Я стал шарить в карманах в поисках трубки и наткнулся на купленную накануне газету. Я развернул ее и спросил:
— Вы в последнее время видели газеты? Разве вы не знаете, что произошло? — Заданные вслух вопросы привели меня в чувство.
Она отпрянула и обеими руками оперлась на стол.
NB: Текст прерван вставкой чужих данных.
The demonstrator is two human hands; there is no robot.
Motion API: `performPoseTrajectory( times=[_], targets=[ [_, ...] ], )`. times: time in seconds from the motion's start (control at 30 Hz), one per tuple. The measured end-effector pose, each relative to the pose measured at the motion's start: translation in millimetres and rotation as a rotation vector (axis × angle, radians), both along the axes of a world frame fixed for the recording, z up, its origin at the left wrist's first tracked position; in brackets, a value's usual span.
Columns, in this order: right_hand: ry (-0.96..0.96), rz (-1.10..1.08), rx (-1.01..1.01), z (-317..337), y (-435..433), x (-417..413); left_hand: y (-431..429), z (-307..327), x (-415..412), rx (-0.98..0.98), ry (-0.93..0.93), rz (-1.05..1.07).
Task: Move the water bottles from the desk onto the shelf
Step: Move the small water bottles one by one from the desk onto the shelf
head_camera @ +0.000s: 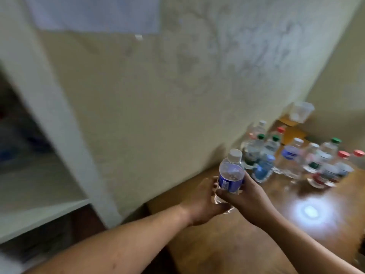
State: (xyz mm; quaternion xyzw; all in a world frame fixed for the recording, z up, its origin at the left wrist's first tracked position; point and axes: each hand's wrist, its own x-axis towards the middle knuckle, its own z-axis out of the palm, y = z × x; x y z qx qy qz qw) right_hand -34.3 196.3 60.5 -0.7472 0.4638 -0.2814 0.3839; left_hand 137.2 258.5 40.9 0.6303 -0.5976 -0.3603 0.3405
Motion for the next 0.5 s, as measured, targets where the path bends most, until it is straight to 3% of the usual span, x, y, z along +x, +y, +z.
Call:
performPoseTrajectory(
  times=[0.2,0.37,0.5],
  targets=[
    [0.013,0.308,-0.029,31,97,154,121,23,133,-0.073,-0.138,0.36],
    [0.005,0.58,-0.012,43,157,251,220,29,214,-0.151,-0.133,0.592],
    [-0.015,0.669,-0.013,26,181,328,252,29,279,-0.176,-0.104,0.78]
  ],
)
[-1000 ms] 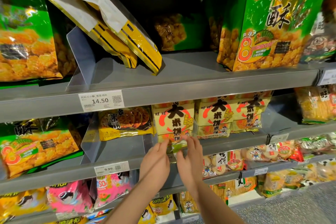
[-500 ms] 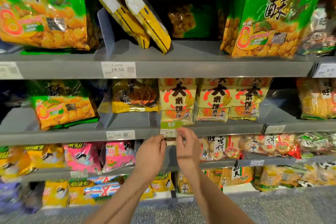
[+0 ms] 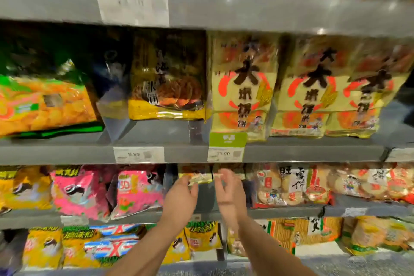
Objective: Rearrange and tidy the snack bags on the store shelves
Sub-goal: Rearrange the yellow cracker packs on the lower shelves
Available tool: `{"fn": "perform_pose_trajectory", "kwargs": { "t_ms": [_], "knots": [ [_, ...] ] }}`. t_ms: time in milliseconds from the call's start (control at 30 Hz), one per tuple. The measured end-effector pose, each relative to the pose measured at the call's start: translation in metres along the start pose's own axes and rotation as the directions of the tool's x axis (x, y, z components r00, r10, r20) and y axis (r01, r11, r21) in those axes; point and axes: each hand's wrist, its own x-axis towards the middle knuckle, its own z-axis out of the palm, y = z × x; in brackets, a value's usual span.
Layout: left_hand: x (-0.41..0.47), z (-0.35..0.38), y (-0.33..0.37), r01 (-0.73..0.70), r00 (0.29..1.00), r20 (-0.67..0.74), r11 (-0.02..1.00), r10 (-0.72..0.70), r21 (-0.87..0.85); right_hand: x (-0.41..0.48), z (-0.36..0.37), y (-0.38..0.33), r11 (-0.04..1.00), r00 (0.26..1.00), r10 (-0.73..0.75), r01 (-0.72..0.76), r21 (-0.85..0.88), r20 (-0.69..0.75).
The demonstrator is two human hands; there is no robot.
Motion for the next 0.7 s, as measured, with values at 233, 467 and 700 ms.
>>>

— Пожалуйста, не пугайтесь, — сказал я. — Здесь должно быть объяснение. Если вы не видели газет…
— Не видела. Я была за городом. А радио сломалось. — Затем медленно, как будто составляя разрозненные фрагменты, она произнесла: — А что? Разве в газетах пишут, что я…
Я кивнул головой. Она взяла в руки газету. На первой странице не было ничего. Новая битва на Восточном фронте и речь Черчилля вытеснили Лору с первой страницы. Я показал на четвертую страницу. Там был помещен ее портрет.
Ветер завывал в узком пространстве между домами. Капли дождя били по оконному стеклу. Единственным звуком, который был слышен в квартире, было ее дыхание. Потом поверх газеты она посмотрела мне в лицо, и глаза ее наполнились слезами.
— Бедняжка, — сказала она, — бедное создание.
— Кто?
— Дайяне Редферн. С этой девушкой я была знакома. Я разрешила ей пожить здесь в мое отсутствие.
ГЛАВА II
Мы сели на кушетку, и я рассказал ей о том, как было обнаружено мертвое тело, как было искромсано лицо стандартной пулей калибра 0,18 дюйма, как в морге тело было опознано ее тетушкой и Бесси Клэри.
— Конечно, — сказала она. — Мы были почти одного роста, на ней был мой халат. У нас был один и тот же размер, я дала ей несколько моих платьев. Ее волосы были немного светлее моих, но если было много крови…
Она стала искать сумочку. Я протянул ей свой носовой платок.
Вытерев глаза, она прочитала всю статью в газете.
— Вы Марк Макферсон?
Я кивнул.
— И вы не нашли убийцу?
— Нет.
— Он хотел убить ее или меня?
— Я не знаю.
— Что же вы будете делать сейчас, когда обнаружилось, что я жива?
— Искать, кто убил ту, другую девушку.
Она вздохнула и снова откинулась на подушки.
— Лучше выпейте что-нибудь, — сказал я и направился к угловому шкафу. — Шотландское виски, джин или виски «Бурбон»?
Здесь же стояла бутылка виски «Три Хорсис». Я должен был бы спросить ее о ней, чтобы у нее не было времени подумать. Но я меньше думал о работе и больше о девушке и был настолько изумлен, что не мог утверждать наверняка, что жив, бодрствую и нахожусь в здравом уме.
— Как вы хорошо ориентируетесь в моем доме, мистер Макферсон.
— О вас я знаю почти все.
— Черт возьми, — произнесла она, но потом засмеялась и сказала: — Представляете, вы единственный человек в Нью-Йорке, кто знает, что я жива! Один-единственный из шести миллионов!